College Applications: When Is Being Supportive, Overbearing? [Guest Post]

This guest post is by Risa Lewak is the author of “Don’t Stalk the Admissions Officer” by Ten Speed Press. To laugh at the absurdity of college admissions, please visit Risa at: www.admissionsangst.com

WHEN IT COMES TO YOUR CHILD’S COLLEGE APPLICATIONS, WHERE IS THE LINE BETWEEN BEING SUPPORTIVE AND OVEBEARING?

There are 5 surefire ways to determine if you’re an overbearing parent when it comes to college admissions:

1)    During the college tour, you ask the guide if “being the cutest munchkin in the senior class” will help your child get in

2)    You repaper your child’s room in vocabulary flashcards two weeks before the SAT

3)    You wiretap your son right before his college interview in case you need to feed him answers

4)    You take a casual look at your daughter’s essay and work the phrase, “gift to mankind” into every other sentence

5)    You dress up as an admissions officer for Halloween

It’s natural to be extremely concerned with your child’s college applications.  After all, your child’s Fate (at least for the next four years) is in the hands of faceless admissions officers who have no intention of making sure your “baby” will wear his Gor-Tex coat on his way to class next year. For the first time, your child will operate as an independent adult and the thought is terrifying.  No wonder you’re extremely anxious about the process.

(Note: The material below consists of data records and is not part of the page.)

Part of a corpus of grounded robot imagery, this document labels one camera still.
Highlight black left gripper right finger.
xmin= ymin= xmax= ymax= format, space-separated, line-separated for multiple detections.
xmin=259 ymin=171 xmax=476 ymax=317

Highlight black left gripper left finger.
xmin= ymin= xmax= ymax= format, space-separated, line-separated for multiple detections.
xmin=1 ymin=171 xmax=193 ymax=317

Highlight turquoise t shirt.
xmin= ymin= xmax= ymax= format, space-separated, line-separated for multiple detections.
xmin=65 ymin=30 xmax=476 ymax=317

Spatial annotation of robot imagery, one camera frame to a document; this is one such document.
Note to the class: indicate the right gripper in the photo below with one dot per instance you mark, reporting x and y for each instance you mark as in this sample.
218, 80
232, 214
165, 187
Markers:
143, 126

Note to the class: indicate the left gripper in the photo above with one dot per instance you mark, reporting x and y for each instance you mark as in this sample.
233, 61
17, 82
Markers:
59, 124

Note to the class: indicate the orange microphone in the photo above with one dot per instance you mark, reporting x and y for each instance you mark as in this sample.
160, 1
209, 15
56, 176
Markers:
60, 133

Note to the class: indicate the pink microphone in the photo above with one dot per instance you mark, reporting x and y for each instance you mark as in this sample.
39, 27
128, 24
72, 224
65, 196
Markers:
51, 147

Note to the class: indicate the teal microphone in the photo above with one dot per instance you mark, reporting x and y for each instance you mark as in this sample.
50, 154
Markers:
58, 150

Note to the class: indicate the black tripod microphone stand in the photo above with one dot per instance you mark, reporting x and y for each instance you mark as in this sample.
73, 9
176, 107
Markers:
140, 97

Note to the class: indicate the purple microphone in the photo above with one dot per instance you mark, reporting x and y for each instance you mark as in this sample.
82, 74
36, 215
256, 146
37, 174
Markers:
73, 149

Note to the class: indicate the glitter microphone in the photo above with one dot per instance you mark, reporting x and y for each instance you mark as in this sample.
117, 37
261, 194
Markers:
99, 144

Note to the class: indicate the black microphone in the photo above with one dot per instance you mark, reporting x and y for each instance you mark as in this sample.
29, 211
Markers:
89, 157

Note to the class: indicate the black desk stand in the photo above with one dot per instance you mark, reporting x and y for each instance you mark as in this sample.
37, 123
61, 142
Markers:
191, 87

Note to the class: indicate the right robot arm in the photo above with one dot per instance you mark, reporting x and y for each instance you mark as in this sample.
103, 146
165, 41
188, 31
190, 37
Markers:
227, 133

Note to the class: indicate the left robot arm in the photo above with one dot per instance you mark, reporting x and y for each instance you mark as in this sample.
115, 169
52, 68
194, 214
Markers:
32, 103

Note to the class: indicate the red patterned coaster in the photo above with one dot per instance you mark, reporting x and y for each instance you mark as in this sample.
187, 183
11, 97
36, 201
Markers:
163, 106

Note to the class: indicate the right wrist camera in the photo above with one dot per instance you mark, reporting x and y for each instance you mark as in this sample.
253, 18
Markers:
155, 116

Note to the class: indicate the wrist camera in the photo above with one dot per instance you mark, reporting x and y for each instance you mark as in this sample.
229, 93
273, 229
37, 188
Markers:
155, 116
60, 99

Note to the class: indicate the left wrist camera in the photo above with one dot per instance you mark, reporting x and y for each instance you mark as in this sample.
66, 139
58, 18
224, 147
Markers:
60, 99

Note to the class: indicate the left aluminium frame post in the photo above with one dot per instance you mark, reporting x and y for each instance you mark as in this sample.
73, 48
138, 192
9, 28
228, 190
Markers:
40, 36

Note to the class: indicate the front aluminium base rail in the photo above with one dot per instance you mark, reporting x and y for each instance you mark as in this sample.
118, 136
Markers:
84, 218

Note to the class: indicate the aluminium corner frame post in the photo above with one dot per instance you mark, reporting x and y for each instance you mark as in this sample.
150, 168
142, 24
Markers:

Stop.  Interfering too much with your child’s college applications is not only counterproductive, but will cause a lot of needless tension between your and your child.  While it’s perfectly acceptable to offer input from time to time, you shouldn’t hijack the entire process. Remember, you are not the one applying to college.

Having trouble figuring out if you’re supportive or overbearing? Here are a few clues:

1)   You tell your child where he/she should apply instead of offering suggestions

2)   You re-write the entire essay rather than make a few editorial comments

3)   You are constantly nagging your child to work on her applications, even at 4am

4)   You dominate the discussion at college fairs instead of allowing your child to ask questions

5)   You e-mail admissions officers in your child’s name

6)    You wake up in the middle of the night with the sheets soaked  from another college rejection nightmare

If any of this sounds familiar, you are definitely too involved in the college application process.  Even though you think your child might need some prodding from you to get the applications done, it will happen.  Pushing on your part will only make things worse. Your child is on his/her way to becoming an adult and that means you need to allow him/her to take responsibility for the process.

While you’re allowed to voice your preferences in terms of where to apply, it’s important that your kid follows his/her gut and chooses schools that feel right to him.  Picking schools that might feel right to you might not make your child happy.  You don’t want your child to wind up at your first choice school and be miserable.

Your child needs you now more than ever, but allowing children to “own” the college application process is a healthy step toward adulthood.  Being overbearing and controlling now can possibly hamper your child’s development later down the road.  In ten years, do you want your daughter to consult you about what cereal she should have in the morning? You don’t want your grown son to ask you to call his mortgage broker to make sure he secures that loan, do you?

The bottom line: regardless of what college your child attends and whether or not those envelopes are fat or thin, you love your child no matter what.

Risa Lewak is the author of “Don’t Stalk the Admissions Officer” by Ten Speed Press. To laugh at the absurdity of college admissions, please visit Risa at: www.admissionsangst.com

2 thoughts on “College Applications: When Is Being Supportive, Overbearing? [Guest Post]”

  1. I am current Junior at the University of Pennsylvania. While I agree with Risa’s sentiment that controlling aspects of the application is wrong/counter-productive, I know I made a number of mistakes that in college admissions process that could have been avoided.

    The biggest mistake I made was not realizing how daunting the process truly was. Supplemental essays, program specific essays, and impeding scholarship essays with December deadlines had me cranking out college related essays my entire Christmas break.

    I also did not research my colleges early enough. Consequently, I was unaware that two colleges I was interested in, Georgetown and NYU, required SAT II subject tests and was unable to apply. These mistakes came from procrastination. Sometimes, we need a kick in the ass to get started, and that, I believe, can come from parents without being crossing the line and becoming overbearing.